Records for processing
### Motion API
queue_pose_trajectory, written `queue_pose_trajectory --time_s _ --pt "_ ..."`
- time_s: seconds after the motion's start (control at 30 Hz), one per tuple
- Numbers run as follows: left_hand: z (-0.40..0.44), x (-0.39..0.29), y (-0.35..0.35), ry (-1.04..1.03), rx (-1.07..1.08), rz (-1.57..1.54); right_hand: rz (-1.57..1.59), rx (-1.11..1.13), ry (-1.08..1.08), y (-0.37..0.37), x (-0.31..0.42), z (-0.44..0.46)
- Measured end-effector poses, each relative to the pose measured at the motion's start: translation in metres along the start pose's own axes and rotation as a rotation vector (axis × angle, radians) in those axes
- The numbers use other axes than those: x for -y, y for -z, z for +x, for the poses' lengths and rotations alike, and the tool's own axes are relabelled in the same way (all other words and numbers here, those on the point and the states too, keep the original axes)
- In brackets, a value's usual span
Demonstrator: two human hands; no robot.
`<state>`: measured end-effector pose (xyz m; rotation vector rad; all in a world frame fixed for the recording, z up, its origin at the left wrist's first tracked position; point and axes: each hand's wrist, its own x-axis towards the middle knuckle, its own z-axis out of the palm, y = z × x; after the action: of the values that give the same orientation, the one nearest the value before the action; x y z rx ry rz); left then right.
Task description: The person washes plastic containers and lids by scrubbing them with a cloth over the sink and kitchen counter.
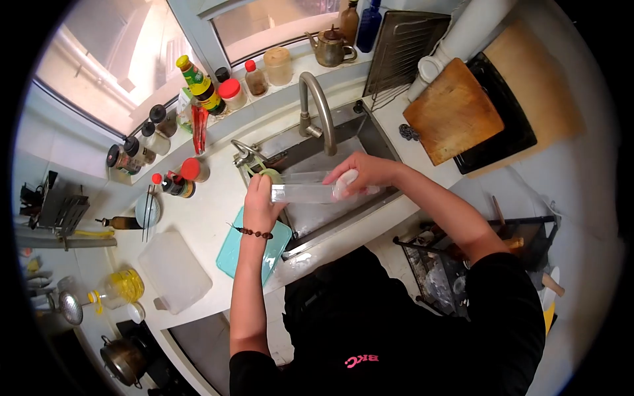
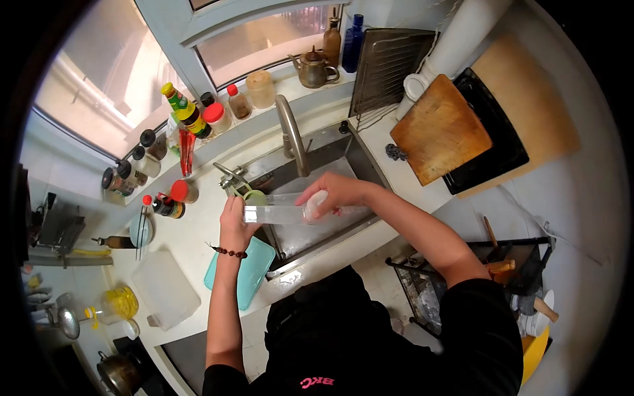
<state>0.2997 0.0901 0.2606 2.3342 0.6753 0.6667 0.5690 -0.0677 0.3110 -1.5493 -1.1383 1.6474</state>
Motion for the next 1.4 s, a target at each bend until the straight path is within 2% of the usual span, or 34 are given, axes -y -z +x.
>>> queue_pose_trajectory --time_s 0.07,0.1,0.23,0.3,0.33,0.43,0.5,0.53,0.6,0.63,0.67,0.73,0.8,0.9,0.97,1.0,1.2,1.3,1.33,1.4 --pt "-0.005 -0.002 0.005 0.000 0.008 0.045 -0.014 0.105 0.044 0.000 -0.011 0.015" --pt "-0.005 -0.008 0.011 -0.065 -0.053 0.041 -0.032 0.194 0.079 -0.001 -0.012 0.022" --pt "-0.021 -0.007 0.029 0.027 -0.043 0.124 -0.012 0.394 0.060 -0.003 0.001 0.047" --pt "-0.029 -0.008 0.041 0.049 -0.031 0.195 -0.277 0.459 0.143 -0.005 0.018 0.063" --pt "-0.034 -0.008 0.045 0.071 -0.046 0.209 -0.286 0.486 0.151 -0.009 0.031 0.065" --pt "-0.053 -0.009 0.059 0.044 -0.065 0.215 -0.416 0.467 0.253 -0.031 0.052 0.082" --pt "-0.064 -0.012 0.064 0.013 -0.075 0.224 -0.209 0.435 0.413 -0.052 0.044 0.103" --pt "-0.067 -0.015 0.066 -0.042 -0.073 0.223 -0.213 0.444 0.416 -0.065 0.046 0.109" --pt "-0.072 -0.017 0.076 -0.084 -0.095 0.237 -0.094 0.460 0.201 -0.095 0.057 0.124" --pt "-0.077 -0.013 0.082 -0.103 -0.096 0.276 -0.148 0.412 0.168 -0.109 0.055 0.135" --pt "-0.080 -0.009 0.090 -0.125 -0.094 0.313 -0.155 0.407 0.172 -0.118 0.058 0.140" --pt "-0.086 0.003 0.106 -0.182 -0.114 0.316 -0.300 0.402 0.331 -0.138 0.074 0.142" --pt "-0.098 0.026 0.122 -0.163 -0.149 0.361 -0.348 0.388 0.320 -0.142 0.083 0.139" --pt "-0.108 0.051 0.149 -0.161 -0.160 0.364 -0.401 0.303 0.271 -0.139 0.078 0.135" --pt "-0.113 0.063 0.154 -0.155 -0.148 0.311 -0.346 0.303 0.042 -0.137 0.075 0.127" --pt "-0.111 0.070 0.155 -0.148 -0.137 0.278 -0.346 0.283 0.031 -0.144 0.079 0.125" --pt "-0.100 0.067 0.127 -0.318 -0.143 0.149 -0.302 0.125 0.013 -0.208 0.112 0.134" --pt "-0.107 0.089 0.138 -0.335 -0.145 0.243 -0.453 0.134 0.185 -0.224 0.121 0.133" --pt "-0.108 0.093 0.144 -0.360 -0.113 0.319 -0.457 0.127 0.188 -0.219 0.113 0.135" --pt "-0.112 0.100 0.159 -0.312 -0.142 0.263 -0.568 0.142 0.208 -0.207 0.103 0.134"
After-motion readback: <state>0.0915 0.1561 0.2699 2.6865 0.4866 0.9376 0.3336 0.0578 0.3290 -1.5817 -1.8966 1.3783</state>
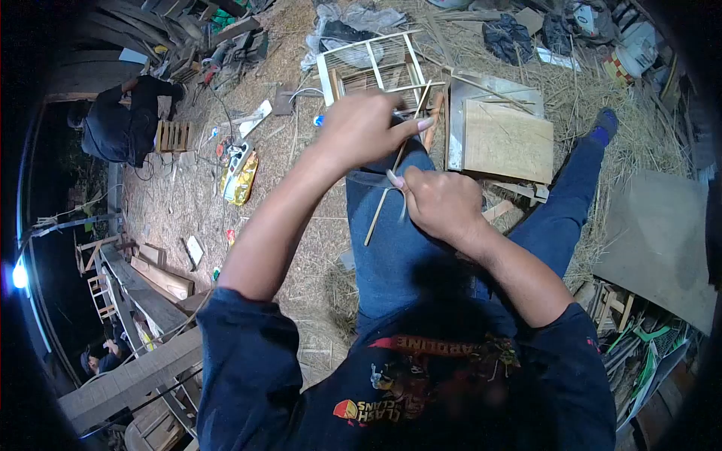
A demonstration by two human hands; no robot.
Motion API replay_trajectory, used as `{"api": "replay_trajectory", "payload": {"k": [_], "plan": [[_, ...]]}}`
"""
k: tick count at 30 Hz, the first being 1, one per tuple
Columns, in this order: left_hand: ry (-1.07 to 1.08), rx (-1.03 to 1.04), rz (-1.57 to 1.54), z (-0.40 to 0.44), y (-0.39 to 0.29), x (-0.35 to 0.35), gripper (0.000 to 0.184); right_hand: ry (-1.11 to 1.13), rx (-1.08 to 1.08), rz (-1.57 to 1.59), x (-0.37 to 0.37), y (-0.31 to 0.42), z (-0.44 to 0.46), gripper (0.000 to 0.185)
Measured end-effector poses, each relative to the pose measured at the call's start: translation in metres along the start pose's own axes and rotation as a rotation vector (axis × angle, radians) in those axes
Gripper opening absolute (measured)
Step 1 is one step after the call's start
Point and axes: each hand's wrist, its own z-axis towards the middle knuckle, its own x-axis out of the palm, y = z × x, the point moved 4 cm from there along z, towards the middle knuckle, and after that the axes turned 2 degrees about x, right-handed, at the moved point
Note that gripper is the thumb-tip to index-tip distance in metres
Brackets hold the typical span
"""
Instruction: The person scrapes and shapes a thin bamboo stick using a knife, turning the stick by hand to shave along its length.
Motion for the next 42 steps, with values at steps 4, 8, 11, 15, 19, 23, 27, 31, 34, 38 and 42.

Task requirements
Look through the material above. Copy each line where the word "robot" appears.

Exercise result
Demonstrator: two human hands; no robot.
A demonstration by two human hands; no robot.

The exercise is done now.